■ ABOUT THIS TASK
Find every line below with "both" in it and give only how many there are.

SUPPLIED DATA Start Marker

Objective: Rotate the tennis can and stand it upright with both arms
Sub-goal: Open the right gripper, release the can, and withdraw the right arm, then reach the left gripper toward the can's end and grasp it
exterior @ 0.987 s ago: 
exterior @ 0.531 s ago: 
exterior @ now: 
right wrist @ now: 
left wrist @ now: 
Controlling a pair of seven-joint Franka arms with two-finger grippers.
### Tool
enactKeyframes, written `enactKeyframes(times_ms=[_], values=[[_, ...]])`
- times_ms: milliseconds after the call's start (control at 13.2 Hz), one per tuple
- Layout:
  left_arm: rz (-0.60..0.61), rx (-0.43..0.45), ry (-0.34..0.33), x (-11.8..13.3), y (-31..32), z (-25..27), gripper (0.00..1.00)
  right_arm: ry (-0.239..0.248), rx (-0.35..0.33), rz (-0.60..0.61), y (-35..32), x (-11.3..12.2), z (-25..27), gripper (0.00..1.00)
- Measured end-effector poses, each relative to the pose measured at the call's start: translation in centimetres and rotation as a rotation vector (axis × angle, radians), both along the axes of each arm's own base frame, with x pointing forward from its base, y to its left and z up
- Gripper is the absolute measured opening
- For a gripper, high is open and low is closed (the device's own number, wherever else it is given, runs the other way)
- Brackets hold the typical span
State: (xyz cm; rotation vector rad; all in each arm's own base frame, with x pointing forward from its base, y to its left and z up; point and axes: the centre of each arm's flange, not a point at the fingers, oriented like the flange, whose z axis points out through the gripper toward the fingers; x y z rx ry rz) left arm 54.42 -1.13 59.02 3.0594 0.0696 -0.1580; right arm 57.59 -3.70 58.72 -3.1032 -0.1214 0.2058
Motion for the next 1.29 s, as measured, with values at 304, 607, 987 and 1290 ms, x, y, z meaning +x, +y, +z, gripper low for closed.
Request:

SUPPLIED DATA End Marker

■ TASK SOLUTION
2